• [Directions]:
What is needed is a verbatim copy of the data, minus the pictures.

• [Given material]:
########

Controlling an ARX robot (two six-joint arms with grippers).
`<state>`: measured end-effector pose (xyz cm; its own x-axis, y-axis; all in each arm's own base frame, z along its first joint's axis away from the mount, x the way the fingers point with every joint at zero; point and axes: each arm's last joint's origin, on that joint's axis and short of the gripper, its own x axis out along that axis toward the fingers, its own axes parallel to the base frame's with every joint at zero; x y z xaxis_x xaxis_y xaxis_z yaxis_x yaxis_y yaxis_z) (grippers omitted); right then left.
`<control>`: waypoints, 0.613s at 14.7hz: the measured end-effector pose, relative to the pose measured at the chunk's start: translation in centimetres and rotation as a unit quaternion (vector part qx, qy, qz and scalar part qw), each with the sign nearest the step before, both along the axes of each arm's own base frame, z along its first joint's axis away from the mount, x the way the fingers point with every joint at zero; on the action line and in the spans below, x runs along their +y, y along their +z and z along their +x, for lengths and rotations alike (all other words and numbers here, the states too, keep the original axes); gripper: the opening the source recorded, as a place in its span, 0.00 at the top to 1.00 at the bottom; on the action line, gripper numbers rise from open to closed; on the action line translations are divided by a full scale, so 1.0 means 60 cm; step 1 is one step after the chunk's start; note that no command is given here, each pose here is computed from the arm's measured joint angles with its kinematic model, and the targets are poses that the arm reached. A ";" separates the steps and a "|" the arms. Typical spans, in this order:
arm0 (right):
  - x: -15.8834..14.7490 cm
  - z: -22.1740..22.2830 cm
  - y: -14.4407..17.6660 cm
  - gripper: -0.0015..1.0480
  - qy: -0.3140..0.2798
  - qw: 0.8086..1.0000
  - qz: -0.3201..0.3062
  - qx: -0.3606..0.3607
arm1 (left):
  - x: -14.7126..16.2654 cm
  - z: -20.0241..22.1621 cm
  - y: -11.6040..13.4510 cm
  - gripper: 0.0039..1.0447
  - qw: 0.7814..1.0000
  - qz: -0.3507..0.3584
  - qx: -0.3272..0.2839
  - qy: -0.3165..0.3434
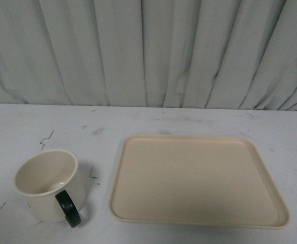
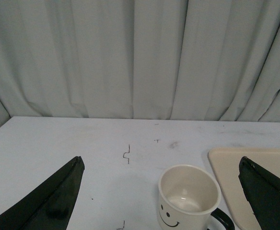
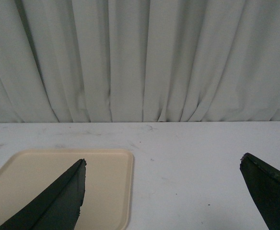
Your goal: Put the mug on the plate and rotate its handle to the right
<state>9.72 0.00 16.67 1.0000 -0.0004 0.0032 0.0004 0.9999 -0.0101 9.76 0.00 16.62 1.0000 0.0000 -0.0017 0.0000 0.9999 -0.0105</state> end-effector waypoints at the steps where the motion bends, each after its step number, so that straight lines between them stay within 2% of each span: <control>1: 0.000 0.000 0.000 0.06 0.000 1.000 0.000 0.000 | 0.000 0.000 0.000 0.06 1.000 0.000 0.000 0.000; 9: 0.000 0.000 0.000 0.06 0.000 1.000 0.000 0.000 | 0.000 0.000 0.000 0.06 1.000 0.000 0.000 0.000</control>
<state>9.72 0.00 16.67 1.0000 -0.0004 0.0032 0.0004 0.9999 -0.0101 9.76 0.00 16.62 1.0000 0.0000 -0.0017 0.0000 0.9999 -0.0105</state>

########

• [Solution to this exercise]:
Controlling an ARX robot (two six-joint arms with grippers).
`<state>`: measured end-effector pose (xyz cm; its own x-axis, y-axis; all in each arm's own base frame, z along its first joint's axis away from the mount, x the way the fingers point with every joint at zero; point and axes: each arm's last joint's origin, on that joint's axis and short of the gripper, its own x axis out along that axis toward the fingers, its own axes parallel to the base frame's with every joint at zero; x y z xaxis_x xaxis_y xaxis_z yaxis_x yaxis_y yaxis_z) (grippers omitted); right then left.
`<control>`: waypoints, 0.613s at 14.7hz: the measured end-effector pose, relative to the pose measured at the chunk's start: translation in centimetres and rotation as a unit quaternion (vector part qx, qy, qz and scalar part qw), each with the sign nearest the step before, both along the axes of each arm's own base frame, z along its first joint's axis away from the mount, x the way the fingers point with every joint at zero; on the action line and in the spans below, x runs along their +y, y along their +z and z along their +x, for lengths and rotations alike (all other words and numbers here, the states too, keep the original axes); gripper: the opening the source recorded, as a place in its span, 0.00 at the top to 1.00 at the bottom; on the action line, gripper numbers rise from open to closed; on the action line translations are divided by a full scale, so 1.0 means 60 cm; step 1 is one step after the chunk's start; note that no command is given here, each pose here is computed from the arm's measured joint angles with its kinematic model, and the targets are poses that the arm reached. A ";" separates the steps and a "|" the arms. Typical spans, in this order:
arm0 (right):
  - x: -15.8834..14.7490 cm
  - z: -22.1740..22.2830 cm
  - y: -14.4407..17.6660 cm
  - gripper: -0.0015..1.0480
  - qy: -0.3140..0.2798
  - qw: 0.8086..1.0000
  - qz: -0.3201..0.3062
  - qx: -0.3606..0.3607
arm1 (left):
  - x: -14.7126..16.2654 cm
  - z: -20.0241..22.1621 cm
  - y: -11.6040..13.4510 cm
  - gripper: 0.0039..1.0447
  - qw: 0.7814..1.0000
  - qz: -0.3507..0.3584
  - qx: -0.3272..0.2839
  - qy: -0.3165..0.3434
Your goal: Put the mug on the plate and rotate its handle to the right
<state>9.72 0.00 16.67 1.0000 -0.0004 0.0032 0.0004 0.9999 -0.0101 9.76 0.00 16.62 1.0000 0.0000 -0.0017 0.0000 0.9999 -0.0105</state> end-effector waypoints at the steps where the motion bends, each after its step number, so that straight lines between them stay within 2% of each span: <control>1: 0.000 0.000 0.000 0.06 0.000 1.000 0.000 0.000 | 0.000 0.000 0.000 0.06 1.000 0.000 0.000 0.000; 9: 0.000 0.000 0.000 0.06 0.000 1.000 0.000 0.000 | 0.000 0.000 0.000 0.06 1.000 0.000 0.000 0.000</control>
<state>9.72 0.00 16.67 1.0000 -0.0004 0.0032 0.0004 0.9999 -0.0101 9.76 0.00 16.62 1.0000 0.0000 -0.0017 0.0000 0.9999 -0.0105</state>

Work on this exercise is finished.